▶ _To do_:
The answer consists solely of the listing's lines from the first through the line containing "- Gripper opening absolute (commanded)", each reproduced exactly.

+ + + + + + +

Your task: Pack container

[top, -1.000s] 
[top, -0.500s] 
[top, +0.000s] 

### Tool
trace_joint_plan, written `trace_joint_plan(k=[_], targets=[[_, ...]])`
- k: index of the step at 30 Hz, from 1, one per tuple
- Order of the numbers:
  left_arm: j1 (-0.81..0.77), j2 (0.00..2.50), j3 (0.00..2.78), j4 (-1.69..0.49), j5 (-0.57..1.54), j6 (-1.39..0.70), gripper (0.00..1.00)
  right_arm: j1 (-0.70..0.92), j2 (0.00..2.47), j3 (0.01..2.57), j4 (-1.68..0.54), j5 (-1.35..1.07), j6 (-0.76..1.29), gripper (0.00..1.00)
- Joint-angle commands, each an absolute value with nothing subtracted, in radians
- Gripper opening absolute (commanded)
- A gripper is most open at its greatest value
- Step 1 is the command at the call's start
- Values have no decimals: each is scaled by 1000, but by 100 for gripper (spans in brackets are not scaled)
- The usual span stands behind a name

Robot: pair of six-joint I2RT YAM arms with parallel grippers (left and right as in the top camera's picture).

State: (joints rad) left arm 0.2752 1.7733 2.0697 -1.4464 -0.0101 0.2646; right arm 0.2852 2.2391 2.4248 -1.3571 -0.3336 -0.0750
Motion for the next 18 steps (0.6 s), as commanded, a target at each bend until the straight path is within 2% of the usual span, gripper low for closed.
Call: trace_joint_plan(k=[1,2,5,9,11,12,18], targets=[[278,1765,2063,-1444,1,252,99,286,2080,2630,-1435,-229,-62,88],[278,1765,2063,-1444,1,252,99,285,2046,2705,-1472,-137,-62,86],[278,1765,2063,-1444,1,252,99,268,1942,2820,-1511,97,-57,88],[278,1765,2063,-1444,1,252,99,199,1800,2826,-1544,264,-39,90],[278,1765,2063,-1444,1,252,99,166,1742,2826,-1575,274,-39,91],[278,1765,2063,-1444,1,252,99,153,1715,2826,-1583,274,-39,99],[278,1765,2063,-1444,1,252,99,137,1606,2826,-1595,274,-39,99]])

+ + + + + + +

▶ _Task result_:
Your task: Pack container

[top, -1.000s] 
[top, -0.500s] 
[top, +0.000s] 

### Tool
trace_joint_plan, written `trace_joint_plan(k=[_], targets=[[_, ...]])`
- k: index of the step at 30 Hz, from 1, one per tuple
- Order of the numbers:
  left_arm: j1 (-0.81..0.77), j2 (0.00..2.50), j3 (0.00..2.78), j4 (-1.69..0.49), j5 (-0.57..1.54), j6 (-1.39..0.70), gripper (0.00..1.00)
  right_arm: j1 (-0.70..0.92), j2 (0.00..2.47), j3 (0.01..2.57), j4 (-1.68..0.54), j5 (-1.35..1.07), j6 (-0.76..1.29), gripper (0.00..1.00)
- Joint-angle commands, each an absolute value with nothing subtracted, in radians
- Gripper opening absolute (commanded)

The output is complete as shown.